§ **Supplied material**:
= = = = =

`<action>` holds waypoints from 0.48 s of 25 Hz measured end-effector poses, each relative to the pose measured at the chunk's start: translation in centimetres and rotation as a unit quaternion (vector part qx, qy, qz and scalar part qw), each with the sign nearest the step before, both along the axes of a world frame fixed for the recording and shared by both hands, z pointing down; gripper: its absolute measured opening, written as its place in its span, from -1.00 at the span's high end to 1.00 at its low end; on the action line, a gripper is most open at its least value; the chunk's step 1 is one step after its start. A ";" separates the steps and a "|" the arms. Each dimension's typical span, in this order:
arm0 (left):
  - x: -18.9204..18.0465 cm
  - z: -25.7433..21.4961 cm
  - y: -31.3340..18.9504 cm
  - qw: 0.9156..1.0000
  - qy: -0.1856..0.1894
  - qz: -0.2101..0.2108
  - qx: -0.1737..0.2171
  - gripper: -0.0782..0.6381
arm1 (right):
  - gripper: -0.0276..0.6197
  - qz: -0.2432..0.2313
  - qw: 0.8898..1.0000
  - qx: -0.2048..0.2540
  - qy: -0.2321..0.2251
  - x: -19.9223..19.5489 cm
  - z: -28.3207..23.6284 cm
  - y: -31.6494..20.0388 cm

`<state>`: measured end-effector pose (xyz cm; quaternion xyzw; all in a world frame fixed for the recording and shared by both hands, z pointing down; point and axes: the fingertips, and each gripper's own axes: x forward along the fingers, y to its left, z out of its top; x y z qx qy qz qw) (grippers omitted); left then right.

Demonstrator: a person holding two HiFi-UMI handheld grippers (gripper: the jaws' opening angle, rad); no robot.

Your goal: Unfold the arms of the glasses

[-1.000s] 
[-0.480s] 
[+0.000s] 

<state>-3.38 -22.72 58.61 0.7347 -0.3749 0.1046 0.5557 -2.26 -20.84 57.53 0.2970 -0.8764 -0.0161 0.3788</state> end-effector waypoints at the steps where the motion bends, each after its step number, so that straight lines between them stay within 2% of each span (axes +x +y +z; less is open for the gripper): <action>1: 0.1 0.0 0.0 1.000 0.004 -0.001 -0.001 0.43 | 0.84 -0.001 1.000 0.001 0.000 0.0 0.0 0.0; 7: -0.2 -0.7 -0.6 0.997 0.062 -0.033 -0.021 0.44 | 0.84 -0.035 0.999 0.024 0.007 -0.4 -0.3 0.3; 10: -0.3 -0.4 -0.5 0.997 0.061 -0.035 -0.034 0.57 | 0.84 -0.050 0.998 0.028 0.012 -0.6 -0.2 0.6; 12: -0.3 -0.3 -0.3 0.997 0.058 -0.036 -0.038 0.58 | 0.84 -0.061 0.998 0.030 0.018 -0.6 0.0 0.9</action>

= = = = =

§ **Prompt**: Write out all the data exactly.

§ **Response area**:
`<action>` holds waypoints from 0.48 s of 25 Hz measured end-effector poses, each relative to the pose measured at the chunk's start: translation in centimetres and rotation as a unit quaternion (vector part qx, qy, qz and scalar part qw), each with the sign nearest the step before, both along the axes of a world frame fixed for the recording and shared by both hands, z pointing down; gripper: its absolute measured opening, written as its place in its span, from -1.00 at the span's high end to 1.00 at its low end; on the action line, a gripper is most open at its least value; the chunk's step 1 is one step after its start. A ";" separates the steps and a "|" the arms. Each dimension's typical span, in this order:
arm0 (left):
  - x: -18.9204..18.0465 cm
  - z: -25.7433..21.4961 cm
  - y: -31.3340..18.9504 cm
  - qw: 0.9156..1.0000
  - qy: -0.1856..0.1894
  - qz: -0.2101..0.2108
  - qx: -0.1737..0.2171
  - gripper: -0.0782..0.6381
arm1 (right):
  - gripper: -0.0276..0.6197
  - qz: -0.2432..0.2313
  - qw: 0.8898..1.0000
  - qx: -0.2048..0.2540
  - qy: -0.2321..0.2251
  - x: -19.9223..19.5489 cm
  - z: -28.3207..23.6284 cm
  - y: -31.6494..20.0388 cm

`<state>`: measured end-effector pose (xyz cm; quaternion xyzw; all in a world frame fixed for the recording and shared by both hands, z pointing down; point and axes: the fingertips, and each gripper's own axes: x forward along the fingers, y to its left, z out of its top; x y z qx qy qz qw) (grippers omitted); left then right.

Demonstrator: a person holding two HiFi-UMI handheld grippers (gripper: the jaws' opening angle, rad); no robot.

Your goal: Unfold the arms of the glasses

[-1.000s] 
[-0.480s] 
[+0.000s] 

<state>-3.38 -22.72 58.61 0.7347 -0.3749 0.1046 0.5557 -2.26 -20.84 57.53 0.2970 -0.8764 -0.0161 0.3788</state> end-effector waypoints at the steps where the motion bends, each after its step number, so that straight lines between them stay within 2% of each span (axes +x +y +z; less is open for the gripper): <action>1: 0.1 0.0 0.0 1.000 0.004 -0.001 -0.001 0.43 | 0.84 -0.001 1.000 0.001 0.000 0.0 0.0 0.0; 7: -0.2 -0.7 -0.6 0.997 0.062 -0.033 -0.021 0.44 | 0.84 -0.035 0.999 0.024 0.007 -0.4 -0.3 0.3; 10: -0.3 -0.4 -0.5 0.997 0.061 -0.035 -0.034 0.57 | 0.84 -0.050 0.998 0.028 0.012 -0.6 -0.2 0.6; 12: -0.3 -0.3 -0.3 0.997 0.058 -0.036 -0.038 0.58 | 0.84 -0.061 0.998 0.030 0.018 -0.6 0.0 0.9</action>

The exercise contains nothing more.